**Problem details**
Look for the word "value" in the material below. Copy each line that has it.

BEGIN

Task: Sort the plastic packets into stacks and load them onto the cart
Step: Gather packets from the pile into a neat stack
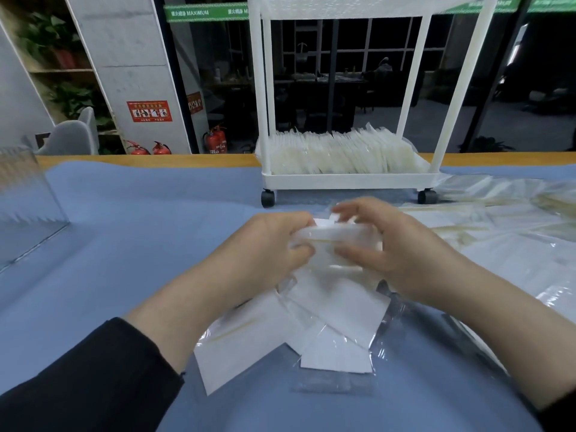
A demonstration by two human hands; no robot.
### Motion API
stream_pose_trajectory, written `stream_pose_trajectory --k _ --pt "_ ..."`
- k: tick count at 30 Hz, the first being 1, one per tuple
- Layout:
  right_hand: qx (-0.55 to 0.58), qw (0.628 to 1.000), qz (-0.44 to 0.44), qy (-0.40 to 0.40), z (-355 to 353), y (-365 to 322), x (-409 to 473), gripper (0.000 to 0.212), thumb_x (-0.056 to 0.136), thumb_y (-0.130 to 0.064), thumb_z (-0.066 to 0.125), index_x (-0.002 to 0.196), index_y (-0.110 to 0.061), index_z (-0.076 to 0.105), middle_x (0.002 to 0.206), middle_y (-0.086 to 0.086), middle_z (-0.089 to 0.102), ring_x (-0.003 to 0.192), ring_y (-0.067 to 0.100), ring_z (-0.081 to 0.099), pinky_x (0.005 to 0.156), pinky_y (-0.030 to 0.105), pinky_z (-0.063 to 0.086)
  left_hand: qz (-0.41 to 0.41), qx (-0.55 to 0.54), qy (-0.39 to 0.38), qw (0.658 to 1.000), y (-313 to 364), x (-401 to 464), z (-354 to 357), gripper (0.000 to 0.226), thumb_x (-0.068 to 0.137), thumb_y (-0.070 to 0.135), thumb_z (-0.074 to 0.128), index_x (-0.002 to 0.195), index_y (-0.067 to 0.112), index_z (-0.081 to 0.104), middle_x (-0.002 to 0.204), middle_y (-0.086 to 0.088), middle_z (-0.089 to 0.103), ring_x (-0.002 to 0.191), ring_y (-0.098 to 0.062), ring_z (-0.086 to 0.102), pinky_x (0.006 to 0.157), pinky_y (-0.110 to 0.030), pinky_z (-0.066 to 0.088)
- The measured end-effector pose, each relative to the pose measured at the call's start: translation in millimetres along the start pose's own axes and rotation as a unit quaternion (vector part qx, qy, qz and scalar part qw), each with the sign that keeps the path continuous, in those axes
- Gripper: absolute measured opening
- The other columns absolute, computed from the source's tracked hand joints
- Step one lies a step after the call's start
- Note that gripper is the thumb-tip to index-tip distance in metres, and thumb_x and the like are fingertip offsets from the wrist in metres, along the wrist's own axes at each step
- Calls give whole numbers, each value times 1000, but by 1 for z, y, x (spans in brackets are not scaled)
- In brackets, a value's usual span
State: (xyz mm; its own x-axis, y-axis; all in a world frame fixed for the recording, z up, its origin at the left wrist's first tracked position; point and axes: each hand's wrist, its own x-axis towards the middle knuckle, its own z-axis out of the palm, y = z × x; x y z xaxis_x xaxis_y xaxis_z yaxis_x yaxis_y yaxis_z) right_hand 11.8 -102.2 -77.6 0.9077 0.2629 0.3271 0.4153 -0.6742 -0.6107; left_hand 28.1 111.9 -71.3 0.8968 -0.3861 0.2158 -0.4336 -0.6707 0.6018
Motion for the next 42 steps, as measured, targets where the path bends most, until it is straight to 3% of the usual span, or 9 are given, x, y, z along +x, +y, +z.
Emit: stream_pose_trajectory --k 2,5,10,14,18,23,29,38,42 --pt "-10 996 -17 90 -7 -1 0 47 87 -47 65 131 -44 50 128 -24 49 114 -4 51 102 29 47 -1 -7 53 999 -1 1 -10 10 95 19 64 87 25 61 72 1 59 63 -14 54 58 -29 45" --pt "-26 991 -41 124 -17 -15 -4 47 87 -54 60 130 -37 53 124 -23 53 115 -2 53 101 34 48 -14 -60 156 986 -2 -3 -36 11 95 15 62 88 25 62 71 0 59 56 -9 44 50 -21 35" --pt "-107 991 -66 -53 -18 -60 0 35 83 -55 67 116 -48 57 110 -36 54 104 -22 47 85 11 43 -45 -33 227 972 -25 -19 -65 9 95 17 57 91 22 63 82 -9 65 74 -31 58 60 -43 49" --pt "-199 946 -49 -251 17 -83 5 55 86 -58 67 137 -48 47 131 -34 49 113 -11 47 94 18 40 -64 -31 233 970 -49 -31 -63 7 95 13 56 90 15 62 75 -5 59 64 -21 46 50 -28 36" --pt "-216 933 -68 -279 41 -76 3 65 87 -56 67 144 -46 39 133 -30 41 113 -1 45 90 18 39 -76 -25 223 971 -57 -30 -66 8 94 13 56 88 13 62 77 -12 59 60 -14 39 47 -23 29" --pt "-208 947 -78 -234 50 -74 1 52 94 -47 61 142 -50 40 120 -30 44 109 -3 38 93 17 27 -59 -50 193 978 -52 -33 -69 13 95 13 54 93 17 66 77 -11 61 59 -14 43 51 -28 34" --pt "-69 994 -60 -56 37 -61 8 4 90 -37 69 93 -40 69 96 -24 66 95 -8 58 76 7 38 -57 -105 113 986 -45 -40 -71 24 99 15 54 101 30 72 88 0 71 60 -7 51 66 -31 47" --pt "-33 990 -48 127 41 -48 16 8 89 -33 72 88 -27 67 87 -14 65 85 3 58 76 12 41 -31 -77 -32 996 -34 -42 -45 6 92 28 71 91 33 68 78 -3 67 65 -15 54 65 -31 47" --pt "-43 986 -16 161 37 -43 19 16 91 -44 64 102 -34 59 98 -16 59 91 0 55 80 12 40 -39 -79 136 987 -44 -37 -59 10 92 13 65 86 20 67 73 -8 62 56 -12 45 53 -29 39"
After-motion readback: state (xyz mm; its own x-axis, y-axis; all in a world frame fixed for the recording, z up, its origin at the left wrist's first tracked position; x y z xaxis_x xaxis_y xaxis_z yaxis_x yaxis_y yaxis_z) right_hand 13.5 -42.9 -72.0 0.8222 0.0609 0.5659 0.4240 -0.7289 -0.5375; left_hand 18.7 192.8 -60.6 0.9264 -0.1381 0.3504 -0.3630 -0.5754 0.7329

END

**Written solution**
- Calls give whole numbers, each value times 1000, but by 1 for z, y, x (spans in brackets are not scaled)
- In brackets, a value's usual span

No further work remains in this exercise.